Parmi les journalistes et cyberdissidents emprisonnés en raison de leurs prises de position sur le 4 juin, figure Shi Tao du quotidien Dangdai Shang Bao (Les Nouvelles du commerce contemporain), reconnu coupable, le 30 avril 2005, de "divulgation illégale de secrets d'Etat à l'étranger". Le journaliste a envoyé à un ami, basé à l'étranger, une note interne transmise à sa rédaction qui mettait en garde les journalistes contre les dangers d'une déstabilisation sociale et les risques liés au retour de certains dissidents à l'occasion de l'anniversaire du massacre de la place Tiananmen. Shi Tao a reconnu avoir envoyé ce document par e-mail mais a contesté son caractère secret. Le journaliste est incarcéré dans un centre de détention de Changsha depuis son arrestation, le 24 novembre 2004, à Taiyuan (Nord-Est). Il est forcé de travailler.
A la veille de l'anniversaire du massacre, l'Agence France-Presse a constaté une présence accrue de la police sur la place Tiananmen. La surveillance a également été renforcée devant les domiciles de plusieurs dissidents. L'un d'entre eux, Chen Xi, a été empêché de prendre l'avion à Guiyang (Guizhou) pour Pékin où il avait prévu de se rendre afin de participer à un mouvement de solidarité pour les victimes. "Je n'ai pas pu me rendre à Pékin, mais j'agirai tout de même à distance, pour marquer notre désapprobation vis-à-vis de l'Etat", a-t-il indiqué au site Boxun. Il prévoit d'organiser un rassemblement silencieux ainsi que des actions commémoratives sur Internet.
Le même article de Boxun signale la surveillance rapprochée de Qi Zhiyong depuis une vingtaine de jours.

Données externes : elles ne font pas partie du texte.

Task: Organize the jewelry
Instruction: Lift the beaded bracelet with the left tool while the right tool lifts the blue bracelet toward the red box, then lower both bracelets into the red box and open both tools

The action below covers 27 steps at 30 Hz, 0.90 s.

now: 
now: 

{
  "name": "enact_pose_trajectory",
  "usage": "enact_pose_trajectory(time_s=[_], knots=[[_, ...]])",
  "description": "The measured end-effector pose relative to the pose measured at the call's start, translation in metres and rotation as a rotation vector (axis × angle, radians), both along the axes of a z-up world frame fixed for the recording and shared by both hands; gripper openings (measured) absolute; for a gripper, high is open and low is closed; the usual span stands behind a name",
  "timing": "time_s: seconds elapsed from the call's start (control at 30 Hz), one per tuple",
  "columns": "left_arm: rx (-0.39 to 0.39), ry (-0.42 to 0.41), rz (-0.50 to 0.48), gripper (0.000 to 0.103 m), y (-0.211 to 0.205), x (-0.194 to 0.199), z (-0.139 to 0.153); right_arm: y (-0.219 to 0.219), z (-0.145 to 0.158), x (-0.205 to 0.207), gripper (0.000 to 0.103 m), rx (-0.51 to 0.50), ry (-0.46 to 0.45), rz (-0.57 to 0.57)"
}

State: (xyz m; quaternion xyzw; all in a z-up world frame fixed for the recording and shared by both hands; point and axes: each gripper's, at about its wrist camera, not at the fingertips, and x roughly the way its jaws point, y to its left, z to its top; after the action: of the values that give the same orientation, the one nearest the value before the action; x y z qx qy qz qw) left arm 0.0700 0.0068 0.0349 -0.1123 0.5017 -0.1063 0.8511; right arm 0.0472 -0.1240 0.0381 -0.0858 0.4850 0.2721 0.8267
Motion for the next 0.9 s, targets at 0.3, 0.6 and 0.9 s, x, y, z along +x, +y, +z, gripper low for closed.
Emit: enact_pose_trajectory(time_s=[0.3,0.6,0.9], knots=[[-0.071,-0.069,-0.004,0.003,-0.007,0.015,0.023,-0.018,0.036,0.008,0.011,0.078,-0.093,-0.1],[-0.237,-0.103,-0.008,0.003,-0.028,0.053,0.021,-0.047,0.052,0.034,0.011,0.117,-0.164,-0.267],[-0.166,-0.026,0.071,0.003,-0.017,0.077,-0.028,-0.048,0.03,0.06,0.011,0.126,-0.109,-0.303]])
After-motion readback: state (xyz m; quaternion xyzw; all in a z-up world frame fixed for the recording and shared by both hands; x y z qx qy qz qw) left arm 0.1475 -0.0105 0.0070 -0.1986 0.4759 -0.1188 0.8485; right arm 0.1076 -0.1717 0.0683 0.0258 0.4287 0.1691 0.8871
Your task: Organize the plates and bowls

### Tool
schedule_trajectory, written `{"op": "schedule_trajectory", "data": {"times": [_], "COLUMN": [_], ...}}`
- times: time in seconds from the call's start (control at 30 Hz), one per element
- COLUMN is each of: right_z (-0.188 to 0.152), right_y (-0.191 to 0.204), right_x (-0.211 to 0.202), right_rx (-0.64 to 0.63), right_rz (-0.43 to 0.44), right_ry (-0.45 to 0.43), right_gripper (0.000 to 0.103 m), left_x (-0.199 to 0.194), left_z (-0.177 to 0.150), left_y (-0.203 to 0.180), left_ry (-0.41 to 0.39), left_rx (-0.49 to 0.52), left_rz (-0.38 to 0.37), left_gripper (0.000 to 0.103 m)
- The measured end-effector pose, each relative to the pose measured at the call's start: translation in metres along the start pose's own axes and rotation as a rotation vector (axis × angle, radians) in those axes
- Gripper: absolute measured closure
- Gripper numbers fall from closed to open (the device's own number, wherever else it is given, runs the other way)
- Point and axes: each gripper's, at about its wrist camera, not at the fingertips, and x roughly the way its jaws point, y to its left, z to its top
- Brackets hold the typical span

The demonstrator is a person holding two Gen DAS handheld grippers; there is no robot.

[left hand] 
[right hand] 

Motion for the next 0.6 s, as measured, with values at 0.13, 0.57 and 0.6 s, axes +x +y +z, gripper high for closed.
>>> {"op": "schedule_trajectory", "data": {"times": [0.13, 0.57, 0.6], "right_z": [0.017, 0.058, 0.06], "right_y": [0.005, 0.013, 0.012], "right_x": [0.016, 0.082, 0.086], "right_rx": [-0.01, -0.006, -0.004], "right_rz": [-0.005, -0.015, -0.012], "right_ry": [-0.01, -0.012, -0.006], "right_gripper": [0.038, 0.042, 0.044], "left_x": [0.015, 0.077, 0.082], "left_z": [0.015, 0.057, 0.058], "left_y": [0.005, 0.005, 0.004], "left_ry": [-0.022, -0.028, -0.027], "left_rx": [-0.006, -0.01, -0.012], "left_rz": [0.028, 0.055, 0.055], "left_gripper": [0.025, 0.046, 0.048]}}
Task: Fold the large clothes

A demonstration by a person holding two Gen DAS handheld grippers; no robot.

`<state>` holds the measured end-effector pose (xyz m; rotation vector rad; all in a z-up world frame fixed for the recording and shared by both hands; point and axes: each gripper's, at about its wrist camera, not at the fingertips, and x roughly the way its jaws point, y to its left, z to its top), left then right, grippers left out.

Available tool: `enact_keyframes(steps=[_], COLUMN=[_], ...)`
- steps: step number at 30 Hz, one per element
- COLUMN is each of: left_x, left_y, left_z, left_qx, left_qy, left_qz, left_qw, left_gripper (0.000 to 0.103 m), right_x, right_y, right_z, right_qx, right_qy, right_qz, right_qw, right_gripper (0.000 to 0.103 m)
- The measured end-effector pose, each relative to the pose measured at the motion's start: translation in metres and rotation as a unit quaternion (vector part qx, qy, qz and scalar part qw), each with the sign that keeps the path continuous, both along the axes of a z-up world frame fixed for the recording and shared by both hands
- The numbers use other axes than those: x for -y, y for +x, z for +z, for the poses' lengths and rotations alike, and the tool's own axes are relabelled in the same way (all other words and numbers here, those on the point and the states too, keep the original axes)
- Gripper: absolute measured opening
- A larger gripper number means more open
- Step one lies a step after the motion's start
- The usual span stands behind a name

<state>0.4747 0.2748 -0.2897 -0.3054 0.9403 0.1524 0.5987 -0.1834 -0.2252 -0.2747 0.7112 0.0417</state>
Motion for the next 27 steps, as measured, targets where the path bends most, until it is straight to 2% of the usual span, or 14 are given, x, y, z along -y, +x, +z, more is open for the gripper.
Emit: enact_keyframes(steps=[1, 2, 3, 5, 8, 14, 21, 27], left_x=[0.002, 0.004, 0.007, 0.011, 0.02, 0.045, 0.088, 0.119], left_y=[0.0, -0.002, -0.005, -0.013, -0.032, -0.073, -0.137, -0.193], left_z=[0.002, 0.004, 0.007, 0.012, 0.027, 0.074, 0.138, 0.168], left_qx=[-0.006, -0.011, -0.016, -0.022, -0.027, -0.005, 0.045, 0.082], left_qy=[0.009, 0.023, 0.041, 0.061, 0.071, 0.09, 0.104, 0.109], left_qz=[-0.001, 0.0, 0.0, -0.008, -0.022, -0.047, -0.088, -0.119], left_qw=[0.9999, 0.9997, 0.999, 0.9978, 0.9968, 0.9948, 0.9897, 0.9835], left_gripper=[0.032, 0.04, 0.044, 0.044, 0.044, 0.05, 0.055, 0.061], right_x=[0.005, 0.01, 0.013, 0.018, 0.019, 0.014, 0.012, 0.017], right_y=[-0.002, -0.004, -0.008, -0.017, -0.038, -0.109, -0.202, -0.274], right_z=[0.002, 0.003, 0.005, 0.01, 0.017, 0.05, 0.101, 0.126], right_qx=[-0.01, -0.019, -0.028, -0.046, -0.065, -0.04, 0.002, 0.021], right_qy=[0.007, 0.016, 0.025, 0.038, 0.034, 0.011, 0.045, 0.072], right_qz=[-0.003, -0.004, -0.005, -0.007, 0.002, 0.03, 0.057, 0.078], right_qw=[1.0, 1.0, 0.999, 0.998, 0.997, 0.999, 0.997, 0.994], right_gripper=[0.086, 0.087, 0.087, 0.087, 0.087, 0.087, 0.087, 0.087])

Celui-ci a perdu une jambe pendant la répression.
Ding Zilin, la mère de l'une des victimes du massacre a, quant à elle, adressé une lettre ouverte aux autorités, publiée sur le site des Mères de Tiananmen : www.tiananmenmother.org, réclamant la mise en berne du drapeau national pour honorer la mémoire des victimes des événements de juin 1989, comme cela a été fait récemment pour les victimes du tremblement de terre.
A l'occasion de cet anniversaire du massacre de la place Tiananmen, Reporters sans frontières demande aux autorités chinoises :
- de libérer les 31 journalistes et 48 cyberdissidents et internautes actuellement emprisonnés ;
- d'abolir la censure dans la presse et sur Internet à propos des évènements du 4 juin 1989 ;
- de mettre fin au harcèlement et aux mesures vexatoires (mises en résidence surveillée, filatures, écoutes téléphoniques...) à l'encontre des journalistes ayant participé au "Printemps de Pékin" ;
- d'autoriser les journalistes et dissidents exilés à rentrer en Chine en toute sécurité ;
- de permettre à la presse chinoise et internationale de rendre compte sans entraves des activités des groupes dissidents.